In our homeschool we practice Copywork along with using the Getty-Dubay Italic Handwriting series to practice beautiful letter and word formation. The question has come up from time to time in various discussion groups of why we continue to focus on penmanship in this computer and texting keyboard age. The WSJ article was very encouraging to me as to why. I considered the difference between manually forming an S on paper and pushing down the left ring finger on the keyboard. I’m sure there is good brain activity and programming  that goes into memorizing the position of the keys on the keyboard, but there is something missing if you don’t also continue the art of manually forming letters on paper.

I think of the other manual activities that Charlotte Mason advocates for the student — some in which we could do far better. The drawing, particularly in our nature journals,  and handcrafting. I see such value in nature drawing — the real connection you can make with that object by spending time forming the details on paper.

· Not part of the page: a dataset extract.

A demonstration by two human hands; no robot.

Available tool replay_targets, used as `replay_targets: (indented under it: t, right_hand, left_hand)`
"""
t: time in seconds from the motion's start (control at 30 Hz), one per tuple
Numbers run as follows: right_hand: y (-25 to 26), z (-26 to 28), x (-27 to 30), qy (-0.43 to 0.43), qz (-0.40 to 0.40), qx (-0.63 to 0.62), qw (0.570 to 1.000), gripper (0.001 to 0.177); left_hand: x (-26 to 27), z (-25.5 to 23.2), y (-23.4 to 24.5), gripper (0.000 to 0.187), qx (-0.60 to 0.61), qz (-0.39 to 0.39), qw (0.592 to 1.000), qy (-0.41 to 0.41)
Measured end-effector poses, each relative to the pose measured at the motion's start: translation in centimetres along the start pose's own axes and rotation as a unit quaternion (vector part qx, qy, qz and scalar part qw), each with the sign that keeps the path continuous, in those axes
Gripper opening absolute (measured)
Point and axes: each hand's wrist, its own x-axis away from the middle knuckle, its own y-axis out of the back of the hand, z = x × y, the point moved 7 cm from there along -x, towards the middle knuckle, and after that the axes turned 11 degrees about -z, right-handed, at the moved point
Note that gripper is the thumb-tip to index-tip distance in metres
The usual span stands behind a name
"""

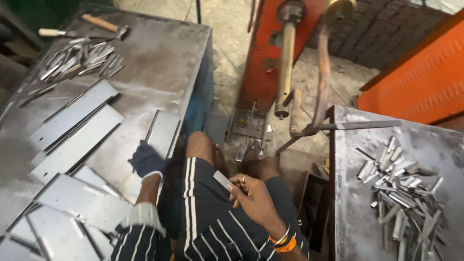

Nature drawing is similar to narration in that it forces you to pay attention to detail. And then the drawing etches those details in your memory.

So as I sit here and type these thoughts, I wonder the advantage there might be in recording my thoughts by hand and then transferring them here.  Just as I am training James in narration and realizing my own need to develop that skill, I think I’d better practice what I preach when it comes to handwork.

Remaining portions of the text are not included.